Ordering Information
Hardcover, $30.00
636 pg. 12 illus., 6×9″
Originally published 2007, 3rd printing 2016
Print ISBN 978-0-9787224-0-1
Ebook ISBN: 978-0-9787224-1-8
www.lafayetteinamerica.com
Lafayette in America in 1824 and 1825
Journal of a Voyage to the United States
by August Levasseur, translated into English by Alan R. Hoffman
Readers’ Comments
“Alan R. Hoffman has made a very great contribution with his translation of Levasseur’s Journal.”
—David McCullough, Author of John Adams and 1776
“Alan R. Hoffman has done a masterful job of reacquainting us with a classic text that deserves wider recognition. Auguste Levasseur’s account of Lafayette’s visit to America in 1824-25 is a ringside seat at one of the great events in American social and cultural history. Through this fine new English translation, we are able to come along as Lafayette travels to all twenty-four states in the Union, accepts the adulation of a nation, and has adventures aplenty, including a harrowing shipwreck. What makes the account all the more valuable as a commentary on America is that it reveals how very fitting was Lafayette’s sobriquet ‘The Nation’s Guest’, as he insisted on spending time not just with the country’s elite, but also with ordinary citizens, African Americans, and American Indians.”
—Diane Windham Shaw, Special Collections Librarian, Lafayette College
“Levasseur’s journal offers a lively, day-to-day account of a European’s experience of the United States in the fiftieth year of independence. As he relates the details of what he saw and heard, his encounters and conversations with people of all kinds, the enthusiasm of the great crowds that welcomed Lafayette, the reader gains a sense of how close Americans still felt to their Revolution and how proud they were of what they had done.”
—Edmund S. Morgan, Sterling Professor of History, Emeritus, Yale University
“Alan R. Hoffman has offered us a rare piece of American history and a detailed look at 19th century America. This book is truly, as Hoffman writes in the preface, ‘a labor of love’.”
—Maine Antique Digest
Auguste Levasseur’s Lafayette in America is a journal of General Lafayette’s 1824-1825 Farewell Tour of all 24 United States. In this book, Lafayette’s private secretary describes how the now 67-year-old hero of the American Revolution and apostle of liberty in Europe was welcomed in an adoring frenzy by the American people. With its panoramic view of the young country – its burgeoning cities and towns, its technological innovations like the Erie Canal, and its industrious people – this book captures America on the cusp of its jubilee year.
A decade before Tocqueville, Levasseur came, observed and reported on the state of the American Republic. He describes the Americans’ enormous pride in the republican institutions created by the revolutionary generation and the ensuing growth and prosperity. He recounts their intense feeling of gratitude towards those who had won the republic, among whom Lafayette was the sole surviving major general of the Continental Army.
Levasseur also chronicles Lafayette’s affectionate visits with his old friends John Adams, Thomas Jefferson, James Madison, James Monroe and John Quincy Adams, and his encounter with Senator Andrew Jackson.
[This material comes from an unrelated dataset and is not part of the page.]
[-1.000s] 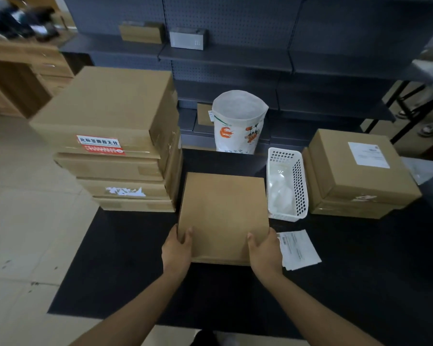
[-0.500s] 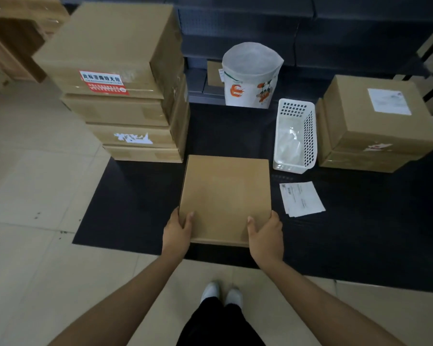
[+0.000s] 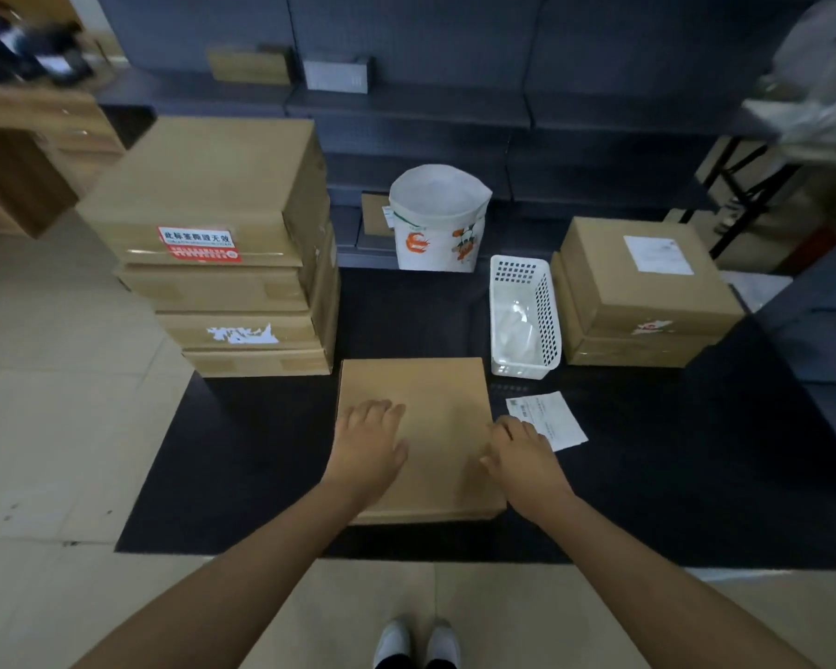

A keen observer, Levasseur gives us a sense of the characters of these men who, with Lafayette’s paternal friend George Washington, led the United States through its first six decades.
Levasseur does not overlook the searing problem of “Slavery of the Blacks” and the plight of the Indian tribes. Echoing Lafayette’s views, the author describes slavery’s deleterious effects and advocates education and gradual emancipation as a practical solution. He also comments on the ravages that “civilization” had visited on Native American peoples and portrays sympathetically the plight of the Creek Nation, forced to abandon its ancestral homelands in Georgia and Alabama.
About the Translator
Alan R. Hoffman holds a B.A. degree in history from Yale University and a J.D. degree from Harvard Law School. He lives in southern New Hampshire and practices law in Boston. Passionate about American history and Lafayette, he spent three years working on this first unabridged English translation of Levasseur’s journal and readying it for publication. He is president of the American Friends of Lafayette and the Massachusetts Lafayette Society, and lectures on Lafayette.